Midterm Review

EC 421: Introduction to Econometrics

Author

Edward Rubin

1 Information

We will not be providing answers to these questions.

These questions should help you review, along with the two problem sets. They are not comprehensive. I still suggest reviewing the problem sets and notes.

2 Practice problems

1. What is the difference between \(u_{i}\) and \(e_{i}\)?

2. Why do we care about \(u_{i}^{2}\)?

3. Explain each of our assumptions for the linear-regression model in words.

4. Which assumption does heteroskedasticity violate?

5. Which assumption does omitted-variable bias violate?

6. Load the dplyr package.

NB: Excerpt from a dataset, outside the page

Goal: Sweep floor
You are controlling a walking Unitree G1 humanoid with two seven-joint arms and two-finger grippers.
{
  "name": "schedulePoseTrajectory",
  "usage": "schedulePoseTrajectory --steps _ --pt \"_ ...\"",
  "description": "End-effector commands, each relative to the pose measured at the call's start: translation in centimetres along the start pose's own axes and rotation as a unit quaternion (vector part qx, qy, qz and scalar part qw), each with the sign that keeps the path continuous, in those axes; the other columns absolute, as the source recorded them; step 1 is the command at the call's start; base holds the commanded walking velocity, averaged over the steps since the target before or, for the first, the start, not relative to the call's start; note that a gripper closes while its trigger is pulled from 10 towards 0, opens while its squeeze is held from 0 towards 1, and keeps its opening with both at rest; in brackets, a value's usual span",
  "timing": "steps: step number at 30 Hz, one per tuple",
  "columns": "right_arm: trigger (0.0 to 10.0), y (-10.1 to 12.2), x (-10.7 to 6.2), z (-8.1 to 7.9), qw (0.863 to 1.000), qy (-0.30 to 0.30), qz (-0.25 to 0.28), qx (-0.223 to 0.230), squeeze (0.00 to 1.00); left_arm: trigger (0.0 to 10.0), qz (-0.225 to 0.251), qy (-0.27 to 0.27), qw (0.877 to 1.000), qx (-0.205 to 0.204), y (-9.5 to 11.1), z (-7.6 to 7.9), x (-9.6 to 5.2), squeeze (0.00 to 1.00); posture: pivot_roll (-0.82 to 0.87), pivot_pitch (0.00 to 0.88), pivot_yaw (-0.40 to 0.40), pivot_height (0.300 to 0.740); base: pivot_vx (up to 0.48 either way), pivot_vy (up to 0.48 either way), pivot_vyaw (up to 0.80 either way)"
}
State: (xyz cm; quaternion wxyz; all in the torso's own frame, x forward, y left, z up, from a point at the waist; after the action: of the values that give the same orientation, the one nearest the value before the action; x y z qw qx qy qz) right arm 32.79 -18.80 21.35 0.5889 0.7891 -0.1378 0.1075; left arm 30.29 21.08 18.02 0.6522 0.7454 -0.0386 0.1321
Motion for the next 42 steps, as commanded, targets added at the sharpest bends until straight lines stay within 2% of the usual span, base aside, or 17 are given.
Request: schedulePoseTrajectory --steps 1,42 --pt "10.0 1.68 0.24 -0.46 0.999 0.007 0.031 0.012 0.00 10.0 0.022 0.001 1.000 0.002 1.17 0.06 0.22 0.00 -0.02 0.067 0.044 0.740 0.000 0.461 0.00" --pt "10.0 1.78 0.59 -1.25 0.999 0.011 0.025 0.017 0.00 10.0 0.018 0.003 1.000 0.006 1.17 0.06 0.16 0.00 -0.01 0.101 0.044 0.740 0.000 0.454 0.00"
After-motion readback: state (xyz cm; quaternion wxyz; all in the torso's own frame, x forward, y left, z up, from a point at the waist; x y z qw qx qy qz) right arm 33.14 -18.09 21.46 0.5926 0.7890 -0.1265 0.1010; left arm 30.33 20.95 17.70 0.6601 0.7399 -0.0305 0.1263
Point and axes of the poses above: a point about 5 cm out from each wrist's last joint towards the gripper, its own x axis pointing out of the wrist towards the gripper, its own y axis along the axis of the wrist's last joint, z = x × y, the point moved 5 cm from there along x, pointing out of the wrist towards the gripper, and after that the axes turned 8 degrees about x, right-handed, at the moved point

You now have a dataset called starwars.

Regress the variable mass on the variable height. Conduct a t test and interpret the coefficient.
Regress the log of the variable mass on the variable height. Interpret the coefficient.
Regress the log of the variable mass on the log of the variable height. Interpret the coefficient.
For the linear-linear regression of mass on height, conduct a White test for heteroskedasticity.
Describe the steps you would need to run a Goldfeld-Quandt test for heteroskedasticity.

7. You are concerned about heteroskedasticity in a dataset. Following the Goldfeld-Quandt procedure, you calculate SSE₁=100 and SSE₂=300 (each group has 50 observations, and we have a simple linear regerssion model). Finish the Goldfeld-Quandt test for heteroskedasticity.

8. Is OLS biased or unbiased in the presence of heteroskedasticity? Is it still the ‘best’ linear unbiased estimator? Do you think heteroskedasticity would affect OLS’s consistency? Explain your answers.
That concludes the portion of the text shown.